I meant to post this shortly after my article on App Links last week but college finals distracted me, so here it is now.

I've seen some people suggesting that the adoption of App Links could lead to x-callback-url fading into obsolescence. This is a completely unfounded notion. Even though App Links and x-callback-url are both URL scheme-based methods of providing deeper and more powerful inter-app communication, they generally will not compete because x-callback-url provide's only a subset of App Links' functionality. It's true that the referer_app_link property of the App Links protocol provides a functionality practically identical to that provided by x-callback-url, but that functionality is bound by the rigidity of the rest of the protocol while x-callback-url is completely free from such constraints.

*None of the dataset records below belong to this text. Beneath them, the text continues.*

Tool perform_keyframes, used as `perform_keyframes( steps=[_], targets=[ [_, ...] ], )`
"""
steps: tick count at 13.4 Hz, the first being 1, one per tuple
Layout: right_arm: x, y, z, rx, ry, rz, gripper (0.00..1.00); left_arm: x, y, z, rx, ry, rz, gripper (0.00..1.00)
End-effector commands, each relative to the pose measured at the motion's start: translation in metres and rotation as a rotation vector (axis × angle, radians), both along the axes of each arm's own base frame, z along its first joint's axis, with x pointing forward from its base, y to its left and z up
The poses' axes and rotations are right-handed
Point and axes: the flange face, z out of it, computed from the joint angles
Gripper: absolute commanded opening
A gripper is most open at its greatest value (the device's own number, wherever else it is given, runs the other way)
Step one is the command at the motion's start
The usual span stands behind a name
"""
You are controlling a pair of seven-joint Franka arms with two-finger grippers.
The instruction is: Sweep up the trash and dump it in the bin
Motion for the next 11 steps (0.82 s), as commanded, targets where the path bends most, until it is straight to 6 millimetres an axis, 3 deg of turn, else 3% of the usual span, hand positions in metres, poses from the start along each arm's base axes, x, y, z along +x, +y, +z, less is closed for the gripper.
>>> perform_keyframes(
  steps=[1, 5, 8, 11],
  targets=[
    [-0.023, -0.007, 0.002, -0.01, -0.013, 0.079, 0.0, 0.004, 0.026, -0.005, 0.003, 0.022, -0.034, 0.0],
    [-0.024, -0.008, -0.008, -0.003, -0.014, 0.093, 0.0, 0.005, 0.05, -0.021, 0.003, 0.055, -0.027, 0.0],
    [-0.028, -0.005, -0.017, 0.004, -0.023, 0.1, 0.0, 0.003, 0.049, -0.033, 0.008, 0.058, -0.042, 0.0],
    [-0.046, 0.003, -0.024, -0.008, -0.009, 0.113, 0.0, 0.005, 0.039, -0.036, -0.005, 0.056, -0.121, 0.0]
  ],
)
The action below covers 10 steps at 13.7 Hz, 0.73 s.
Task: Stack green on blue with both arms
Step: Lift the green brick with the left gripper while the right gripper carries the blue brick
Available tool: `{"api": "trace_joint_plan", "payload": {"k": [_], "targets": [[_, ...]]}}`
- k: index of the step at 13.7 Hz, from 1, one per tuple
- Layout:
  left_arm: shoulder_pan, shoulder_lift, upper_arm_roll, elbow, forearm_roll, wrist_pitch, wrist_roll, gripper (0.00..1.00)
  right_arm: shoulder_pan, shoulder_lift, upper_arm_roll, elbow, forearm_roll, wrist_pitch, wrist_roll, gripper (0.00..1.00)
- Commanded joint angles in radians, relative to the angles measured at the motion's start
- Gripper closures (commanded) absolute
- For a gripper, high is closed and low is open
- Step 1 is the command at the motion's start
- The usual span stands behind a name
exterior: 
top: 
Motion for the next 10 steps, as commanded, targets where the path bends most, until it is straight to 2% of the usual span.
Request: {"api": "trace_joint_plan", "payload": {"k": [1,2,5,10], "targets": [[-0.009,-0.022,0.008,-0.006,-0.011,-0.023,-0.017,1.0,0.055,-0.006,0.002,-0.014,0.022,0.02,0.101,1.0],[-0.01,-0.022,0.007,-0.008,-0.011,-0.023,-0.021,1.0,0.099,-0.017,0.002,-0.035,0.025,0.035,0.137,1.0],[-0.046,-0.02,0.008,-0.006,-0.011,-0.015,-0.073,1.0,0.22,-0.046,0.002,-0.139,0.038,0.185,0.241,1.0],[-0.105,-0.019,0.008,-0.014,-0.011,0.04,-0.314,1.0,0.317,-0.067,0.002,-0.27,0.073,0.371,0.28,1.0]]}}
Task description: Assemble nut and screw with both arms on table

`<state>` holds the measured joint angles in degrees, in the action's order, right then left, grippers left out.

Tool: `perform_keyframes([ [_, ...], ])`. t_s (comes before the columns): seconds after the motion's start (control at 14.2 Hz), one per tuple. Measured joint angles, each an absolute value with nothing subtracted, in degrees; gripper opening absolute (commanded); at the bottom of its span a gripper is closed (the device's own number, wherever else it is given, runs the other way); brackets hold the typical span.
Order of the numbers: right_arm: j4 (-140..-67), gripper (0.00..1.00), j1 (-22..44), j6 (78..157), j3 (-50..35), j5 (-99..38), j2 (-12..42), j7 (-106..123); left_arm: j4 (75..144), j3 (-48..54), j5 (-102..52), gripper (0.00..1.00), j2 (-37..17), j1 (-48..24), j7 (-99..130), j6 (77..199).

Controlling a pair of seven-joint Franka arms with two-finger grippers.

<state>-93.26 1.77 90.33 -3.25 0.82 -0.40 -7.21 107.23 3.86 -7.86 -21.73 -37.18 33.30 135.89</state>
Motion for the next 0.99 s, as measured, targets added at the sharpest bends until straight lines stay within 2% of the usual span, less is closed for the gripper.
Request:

In order for App Links to become some sort of standard for navigation, they have to strictly define the parameters possible for the first action that tapping an App Link will launch. This first action must draw data from an actual source on the web, and it must find a very specific set of instructions in that data. x-callback-url, on the other hand, has absolutely no restrictions on the first action which its x-success parameter is tied to. This distinction makes x-callback-url more versatile, but without the strict guidelines for finding information from the web to use in the first action, it could never do what App Links does on its own. App Links, on the other hand, could never be used for such a wide variety of actions for iOS automation like x-callback-url can be used for, because the referer_app_link property can only be used to return from navigating to some other place, and can only be defined once for each page of the navigating app. There is no way to use different referer_app_links depending on what link is tapped, so the secondary action is not limitless like x-callback-url actions are.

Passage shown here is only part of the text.